Included in the freshman course schedules will be “exploratory” classes, similar to electives, that will allow students to delve into subjects outside of their majors, he said.
“For example, maybe an undeclared major is interested in taking an astronomy class,” said Dragna. “That first year should have an exploratory component.”
Course assignments are determined based on student survey results and input from faculty, including information about classes that are in highest demand, Dragna said. Students will be able to request changes in the recommended schedules, receiving assistance from advisors, who also will work with students who consider changing their majors.
The process should help manage overcrowding in certain courses and address bottlenecks that have hindered students from graduating on time.
“It’s a time saver for students, and a stress reducer,” Dragna said.
Steve Perez, provost and vice president for Academic Affairs, said the faculty’s role in helping set schedules is a critical part of the process.
“Our faculty work tremendously hard to ensure the success of our students, and having our students in the classes our faculty believe best prepare them for their major and development makes that process much smoother,” Perez said.
Students will have ready access to academic advisors during the process, expected to begin in March.
Sac State previously experimented with strategic scheduling in the College of Arts and Letters, Dragna said. The current university-wide plan “is packaged in a more personal way,” allowing students to better schedule their courses around family obligations and work, he said.

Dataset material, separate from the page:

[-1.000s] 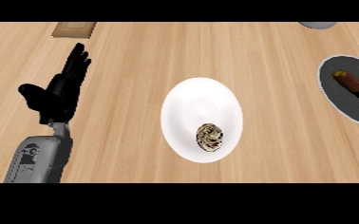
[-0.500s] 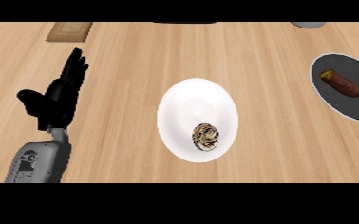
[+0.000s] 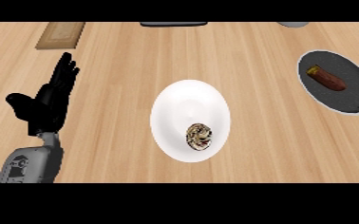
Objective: Pick the sweet potato from the plate and place it in the pan
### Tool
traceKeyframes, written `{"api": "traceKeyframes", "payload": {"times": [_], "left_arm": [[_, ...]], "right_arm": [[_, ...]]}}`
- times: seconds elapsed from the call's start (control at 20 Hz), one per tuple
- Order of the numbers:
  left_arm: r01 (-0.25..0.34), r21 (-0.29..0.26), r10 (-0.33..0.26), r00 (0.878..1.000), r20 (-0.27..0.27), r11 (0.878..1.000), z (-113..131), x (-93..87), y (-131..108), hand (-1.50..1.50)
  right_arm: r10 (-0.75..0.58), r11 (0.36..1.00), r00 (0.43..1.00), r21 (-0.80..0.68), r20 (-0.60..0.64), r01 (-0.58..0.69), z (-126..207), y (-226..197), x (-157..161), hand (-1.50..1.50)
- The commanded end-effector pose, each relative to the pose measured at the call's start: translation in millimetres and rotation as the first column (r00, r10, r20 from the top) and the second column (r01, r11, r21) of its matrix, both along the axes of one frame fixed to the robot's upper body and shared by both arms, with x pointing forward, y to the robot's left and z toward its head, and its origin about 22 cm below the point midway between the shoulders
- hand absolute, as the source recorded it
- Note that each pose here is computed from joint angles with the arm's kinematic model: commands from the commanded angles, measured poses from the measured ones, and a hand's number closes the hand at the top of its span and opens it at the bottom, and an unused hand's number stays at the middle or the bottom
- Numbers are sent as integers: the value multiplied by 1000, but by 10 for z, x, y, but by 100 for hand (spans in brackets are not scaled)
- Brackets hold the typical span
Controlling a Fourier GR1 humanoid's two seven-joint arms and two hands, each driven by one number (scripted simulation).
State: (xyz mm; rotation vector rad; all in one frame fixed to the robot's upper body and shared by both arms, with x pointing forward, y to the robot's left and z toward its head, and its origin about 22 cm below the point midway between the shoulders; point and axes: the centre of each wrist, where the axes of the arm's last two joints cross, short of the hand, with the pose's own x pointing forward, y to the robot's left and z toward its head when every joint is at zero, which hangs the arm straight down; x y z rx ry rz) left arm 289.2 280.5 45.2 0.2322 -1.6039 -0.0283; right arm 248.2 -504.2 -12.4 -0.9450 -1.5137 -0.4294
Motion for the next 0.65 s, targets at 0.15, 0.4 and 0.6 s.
{"api": "traceKeyframes", "payload": {"times": [0.15, 0.4, 0.6], "left_arm": [[-43, 20, 43, 999, 2, 999, -6, -50, 124, 0], [-31, 1, 31, 999, 12, 1000, -15, -159, 113, 0], [0, 1, 0, 1000, -1, 1000, 80, 66, 135, 0]], "right_arm": [[48, 999, 999, -8, 24, -48, -103, 126, -556, -150], [59, 998, 998, 20, 13, -60, 142, 415, -829, -150], [19, 999, 1000, -29, -14, -20, 385, 822, -1012, -150]]}}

“This truly is an effort to personalize schedules for students, and match their aspirations and interests to the learning process,” Dragna said. “We’re trying to ensure that they get courses during that first year that will allow them to better pursue degrees in their chosen fields.

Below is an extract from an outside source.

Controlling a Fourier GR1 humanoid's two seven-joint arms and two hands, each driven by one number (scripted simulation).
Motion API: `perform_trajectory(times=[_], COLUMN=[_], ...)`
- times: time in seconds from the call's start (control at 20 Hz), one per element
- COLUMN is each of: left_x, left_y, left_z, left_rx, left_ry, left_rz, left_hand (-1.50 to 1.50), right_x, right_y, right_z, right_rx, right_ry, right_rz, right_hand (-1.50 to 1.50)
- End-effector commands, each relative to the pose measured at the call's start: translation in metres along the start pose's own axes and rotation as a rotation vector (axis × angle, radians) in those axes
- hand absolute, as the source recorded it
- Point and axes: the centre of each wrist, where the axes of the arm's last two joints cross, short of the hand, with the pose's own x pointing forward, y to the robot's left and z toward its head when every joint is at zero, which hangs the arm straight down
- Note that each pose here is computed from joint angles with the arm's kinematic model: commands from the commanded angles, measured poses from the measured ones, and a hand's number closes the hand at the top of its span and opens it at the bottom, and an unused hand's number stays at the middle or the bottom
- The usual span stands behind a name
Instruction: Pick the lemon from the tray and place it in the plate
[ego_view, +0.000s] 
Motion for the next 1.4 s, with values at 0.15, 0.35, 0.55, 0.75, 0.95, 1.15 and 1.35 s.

“This way, students will be able to have a rich experience academically, and it will be organized around their individual interests and needs.”
Strategic scheduling is yet another tool that Sac State is employing to support its effort to boost graduation rates, work that already has had a dramatic payoff.
The university’s “Finish in Four” campaign has spurred an extraordinary 127 percent gain since 2016 in the number of students completing their course work in four years. The increase represents the greatest improvement in the CSU.
All Sac State students are benefiting from expanded resources such as additional faculty members, hundreds of new course selections, thousands of classroom seats, summer scholarships and counseling, and electronic platforms to plan classes and track progress, Dragna said.
Figures show that 20.4 percent of 2019 Sac State graduates earned their degrees in four years, compared to just 8.8 percent in 2016 when CSU launched its system-wide graduation initiative.
Sac State also leads the pack in improving two-year graduation rates for community college transfer students. Nearly 43 percent of transfer students earned their degrees in two years in 2019, compared to 27.1 percent in 2016. The 55 percent improvement was highest in the CSU system.
Dragna expects graduation rates to keep rising and said Sac State should “blow past” CSU’s Graduation 2025 goals. Sac State already has exceeded the 38 percent CSU goal for transfer students. Its four-year goal for 2025 is 30 percent, but Dragna projects Sac State’s number will be closer to 40 percent.
“We started all of this four years ago with the idea of encouraging students to 'Finish In Four' by taking 15 units a semester,” Dragna said. In 2015, 27 percent of students expressed interest in taking 15 credit hours, he said; that interest level now is 80 percent.
“As a result of what those students have demonstrated, we can now make this a standard introduction to the University by automatically assigning 15 units,” Dragna said.
“The beauty of it is that our whole culture has changed. People have bought into the idea of taking 15 credits, and they’re succeeding.”